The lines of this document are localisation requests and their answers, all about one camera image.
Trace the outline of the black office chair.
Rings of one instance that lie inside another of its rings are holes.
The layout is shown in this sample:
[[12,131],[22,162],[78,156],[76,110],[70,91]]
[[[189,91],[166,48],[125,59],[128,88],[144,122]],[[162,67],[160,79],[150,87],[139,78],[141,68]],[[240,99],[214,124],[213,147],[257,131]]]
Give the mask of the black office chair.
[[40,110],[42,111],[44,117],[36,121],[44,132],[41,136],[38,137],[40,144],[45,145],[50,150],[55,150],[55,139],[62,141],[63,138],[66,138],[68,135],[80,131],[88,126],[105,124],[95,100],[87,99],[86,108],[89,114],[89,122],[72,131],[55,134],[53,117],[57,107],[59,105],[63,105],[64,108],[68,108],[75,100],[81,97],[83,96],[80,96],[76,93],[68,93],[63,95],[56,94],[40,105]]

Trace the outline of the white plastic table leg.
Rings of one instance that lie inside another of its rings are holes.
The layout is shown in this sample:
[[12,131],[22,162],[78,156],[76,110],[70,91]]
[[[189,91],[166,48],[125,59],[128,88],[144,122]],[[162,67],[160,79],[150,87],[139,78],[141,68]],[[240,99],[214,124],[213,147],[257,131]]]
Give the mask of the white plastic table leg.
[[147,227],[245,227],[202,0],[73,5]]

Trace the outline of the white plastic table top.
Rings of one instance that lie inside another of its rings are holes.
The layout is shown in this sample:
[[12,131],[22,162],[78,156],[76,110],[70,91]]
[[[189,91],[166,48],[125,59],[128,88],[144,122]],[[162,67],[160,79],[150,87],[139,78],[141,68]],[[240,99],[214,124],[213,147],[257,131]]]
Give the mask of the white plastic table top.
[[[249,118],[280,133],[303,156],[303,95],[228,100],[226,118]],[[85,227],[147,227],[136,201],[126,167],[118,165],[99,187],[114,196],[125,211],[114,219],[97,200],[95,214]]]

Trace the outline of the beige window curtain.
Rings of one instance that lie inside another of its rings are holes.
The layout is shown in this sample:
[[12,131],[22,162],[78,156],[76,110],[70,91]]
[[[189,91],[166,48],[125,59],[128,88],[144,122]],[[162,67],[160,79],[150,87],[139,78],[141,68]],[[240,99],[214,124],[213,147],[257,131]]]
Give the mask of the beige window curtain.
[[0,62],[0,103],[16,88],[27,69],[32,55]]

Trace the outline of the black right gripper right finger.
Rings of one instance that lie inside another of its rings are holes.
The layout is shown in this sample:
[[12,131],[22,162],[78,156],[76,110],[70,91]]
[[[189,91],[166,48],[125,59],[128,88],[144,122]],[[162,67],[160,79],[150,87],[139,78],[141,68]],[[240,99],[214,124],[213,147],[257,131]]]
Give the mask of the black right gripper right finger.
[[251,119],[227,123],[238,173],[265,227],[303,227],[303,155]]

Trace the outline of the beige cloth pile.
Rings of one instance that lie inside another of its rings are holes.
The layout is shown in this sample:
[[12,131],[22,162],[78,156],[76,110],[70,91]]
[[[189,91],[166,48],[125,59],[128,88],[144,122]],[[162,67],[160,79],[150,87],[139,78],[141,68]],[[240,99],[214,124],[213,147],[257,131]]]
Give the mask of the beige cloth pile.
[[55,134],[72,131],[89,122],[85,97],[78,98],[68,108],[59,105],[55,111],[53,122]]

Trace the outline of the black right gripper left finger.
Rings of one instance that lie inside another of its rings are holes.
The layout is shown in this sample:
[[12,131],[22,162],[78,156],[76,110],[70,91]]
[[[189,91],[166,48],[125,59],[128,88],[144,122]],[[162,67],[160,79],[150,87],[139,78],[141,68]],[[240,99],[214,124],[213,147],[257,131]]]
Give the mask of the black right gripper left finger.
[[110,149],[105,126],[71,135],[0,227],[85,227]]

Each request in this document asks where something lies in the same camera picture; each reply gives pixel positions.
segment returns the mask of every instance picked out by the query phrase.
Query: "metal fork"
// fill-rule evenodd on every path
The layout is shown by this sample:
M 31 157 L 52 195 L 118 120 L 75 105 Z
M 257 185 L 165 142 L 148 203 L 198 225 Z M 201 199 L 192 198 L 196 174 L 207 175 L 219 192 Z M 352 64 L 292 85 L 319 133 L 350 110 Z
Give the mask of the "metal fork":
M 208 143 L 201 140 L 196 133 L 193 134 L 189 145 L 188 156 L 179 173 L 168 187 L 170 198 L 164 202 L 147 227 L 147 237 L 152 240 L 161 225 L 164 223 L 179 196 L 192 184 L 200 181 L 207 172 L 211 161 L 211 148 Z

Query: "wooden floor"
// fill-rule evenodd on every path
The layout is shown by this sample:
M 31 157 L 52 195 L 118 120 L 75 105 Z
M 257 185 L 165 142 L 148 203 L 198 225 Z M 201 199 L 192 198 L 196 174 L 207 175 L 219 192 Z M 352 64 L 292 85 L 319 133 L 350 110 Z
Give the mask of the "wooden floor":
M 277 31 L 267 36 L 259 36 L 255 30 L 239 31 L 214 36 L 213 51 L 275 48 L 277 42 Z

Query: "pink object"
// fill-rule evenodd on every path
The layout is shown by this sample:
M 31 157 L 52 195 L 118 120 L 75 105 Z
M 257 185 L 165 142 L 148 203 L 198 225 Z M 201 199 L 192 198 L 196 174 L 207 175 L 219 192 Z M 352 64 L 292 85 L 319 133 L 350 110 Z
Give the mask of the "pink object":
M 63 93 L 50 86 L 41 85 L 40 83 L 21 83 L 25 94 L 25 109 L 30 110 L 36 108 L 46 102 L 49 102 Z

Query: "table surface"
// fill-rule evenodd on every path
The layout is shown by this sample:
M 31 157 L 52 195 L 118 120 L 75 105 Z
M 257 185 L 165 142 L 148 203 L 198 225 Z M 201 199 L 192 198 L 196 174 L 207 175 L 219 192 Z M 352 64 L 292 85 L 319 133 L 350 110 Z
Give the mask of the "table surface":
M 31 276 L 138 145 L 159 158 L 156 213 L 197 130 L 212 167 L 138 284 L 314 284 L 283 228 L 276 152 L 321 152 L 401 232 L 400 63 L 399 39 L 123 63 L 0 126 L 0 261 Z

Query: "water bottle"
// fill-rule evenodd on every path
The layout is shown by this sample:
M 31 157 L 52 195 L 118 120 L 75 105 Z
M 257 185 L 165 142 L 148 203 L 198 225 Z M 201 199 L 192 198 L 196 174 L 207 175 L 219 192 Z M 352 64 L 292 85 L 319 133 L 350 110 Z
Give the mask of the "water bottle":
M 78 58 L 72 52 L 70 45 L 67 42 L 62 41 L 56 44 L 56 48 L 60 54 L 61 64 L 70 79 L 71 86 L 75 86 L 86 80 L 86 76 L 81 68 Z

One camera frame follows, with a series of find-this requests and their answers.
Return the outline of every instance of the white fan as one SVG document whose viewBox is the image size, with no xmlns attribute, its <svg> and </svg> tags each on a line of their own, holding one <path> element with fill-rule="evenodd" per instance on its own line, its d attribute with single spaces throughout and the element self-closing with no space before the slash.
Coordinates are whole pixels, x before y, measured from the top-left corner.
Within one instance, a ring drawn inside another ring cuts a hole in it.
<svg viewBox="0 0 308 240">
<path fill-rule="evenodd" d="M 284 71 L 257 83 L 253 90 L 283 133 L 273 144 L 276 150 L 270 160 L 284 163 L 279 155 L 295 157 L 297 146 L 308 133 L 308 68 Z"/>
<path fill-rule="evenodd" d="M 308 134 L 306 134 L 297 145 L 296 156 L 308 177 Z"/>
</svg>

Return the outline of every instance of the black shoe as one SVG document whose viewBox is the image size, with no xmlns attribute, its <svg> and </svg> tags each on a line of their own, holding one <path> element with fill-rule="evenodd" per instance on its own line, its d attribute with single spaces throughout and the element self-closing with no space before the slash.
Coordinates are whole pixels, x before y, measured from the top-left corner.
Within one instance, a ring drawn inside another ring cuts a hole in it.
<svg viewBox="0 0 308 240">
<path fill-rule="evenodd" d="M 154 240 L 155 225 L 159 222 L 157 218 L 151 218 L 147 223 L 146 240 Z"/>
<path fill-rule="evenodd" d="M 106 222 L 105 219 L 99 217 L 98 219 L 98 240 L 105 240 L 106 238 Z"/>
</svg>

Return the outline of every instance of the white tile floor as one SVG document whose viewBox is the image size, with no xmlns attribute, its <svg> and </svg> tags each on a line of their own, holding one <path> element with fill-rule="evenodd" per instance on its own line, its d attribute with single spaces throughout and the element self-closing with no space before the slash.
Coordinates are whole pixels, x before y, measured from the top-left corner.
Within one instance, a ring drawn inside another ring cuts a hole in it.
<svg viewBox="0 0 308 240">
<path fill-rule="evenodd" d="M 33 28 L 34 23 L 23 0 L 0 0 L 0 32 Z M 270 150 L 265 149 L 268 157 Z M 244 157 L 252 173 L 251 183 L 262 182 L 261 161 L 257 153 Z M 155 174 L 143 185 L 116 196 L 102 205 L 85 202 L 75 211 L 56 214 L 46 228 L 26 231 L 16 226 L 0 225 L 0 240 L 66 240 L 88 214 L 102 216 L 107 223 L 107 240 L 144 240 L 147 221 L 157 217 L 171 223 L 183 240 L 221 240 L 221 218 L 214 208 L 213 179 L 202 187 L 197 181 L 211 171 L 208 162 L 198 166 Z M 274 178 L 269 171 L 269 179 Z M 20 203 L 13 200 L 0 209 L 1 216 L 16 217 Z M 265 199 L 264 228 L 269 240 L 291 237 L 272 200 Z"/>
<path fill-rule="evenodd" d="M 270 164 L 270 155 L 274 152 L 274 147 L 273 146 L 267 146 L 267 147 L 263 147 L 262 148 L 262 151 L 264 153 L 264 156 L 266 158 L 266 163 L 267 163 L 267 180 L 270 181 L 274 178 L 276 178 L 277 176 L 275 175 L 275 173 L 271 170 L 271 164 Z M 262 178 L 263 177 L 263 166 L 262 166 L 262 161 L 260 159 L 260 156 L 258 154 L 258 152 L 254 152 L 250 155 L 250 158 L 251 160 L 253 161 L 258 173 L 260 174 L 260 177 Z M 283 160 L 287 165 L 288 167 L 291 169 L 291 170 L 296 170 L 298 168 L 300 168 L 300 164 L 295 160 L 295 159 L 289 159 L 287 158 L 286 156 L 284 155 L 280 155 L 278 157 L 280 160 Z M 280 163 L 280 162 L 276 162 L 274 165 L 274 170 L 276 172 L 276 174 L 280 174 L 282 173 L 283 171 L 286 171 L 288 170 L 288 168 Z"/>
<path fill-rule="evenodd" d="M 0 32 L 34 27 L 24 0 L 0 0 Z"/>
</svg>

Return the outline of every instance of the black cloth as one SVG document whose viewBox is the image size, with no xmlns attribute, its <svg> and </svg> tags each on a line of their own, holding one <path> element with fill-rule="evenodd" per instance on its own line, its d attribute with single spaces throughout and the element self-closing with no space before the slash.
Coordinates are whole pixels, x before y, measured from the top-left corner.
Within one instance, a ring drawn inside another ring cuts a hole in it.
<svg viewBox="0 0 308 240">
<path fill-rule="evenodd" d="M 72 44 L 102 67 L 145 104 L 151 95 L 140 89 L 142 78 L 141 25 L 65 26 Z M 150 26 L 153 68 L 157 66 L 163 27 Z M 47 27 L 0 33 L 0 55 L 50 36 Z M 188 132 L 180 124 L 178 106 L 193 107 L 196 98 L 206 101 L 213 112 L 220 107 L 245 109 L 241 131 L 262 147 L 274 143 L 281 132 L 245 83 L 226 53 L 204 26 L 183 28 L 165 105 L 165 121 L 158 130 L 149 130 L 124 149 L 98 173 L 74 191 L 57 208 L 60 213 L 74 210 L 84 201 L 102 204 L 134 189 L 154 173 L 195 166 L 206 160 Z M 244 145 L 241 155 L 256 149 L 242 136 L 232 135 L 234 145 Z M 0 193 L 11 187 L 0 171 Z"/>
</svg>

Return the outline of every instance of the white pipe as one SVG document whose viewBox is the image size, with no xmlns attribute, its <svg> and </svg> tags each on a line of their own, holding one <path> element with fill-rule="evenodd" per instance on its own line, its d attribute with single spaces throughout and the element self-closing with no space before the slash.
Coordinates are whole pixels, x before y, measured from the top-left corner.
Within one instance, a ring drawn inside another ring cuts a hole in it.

****

[Task details]: Locate the word "answers" in the entries, and copy every line where it is found.

[Exercise response]:
The lines of this document are localisation requests and their answers, all about one camera image.
One camera frame follows, with a series of find-this requests and their answers.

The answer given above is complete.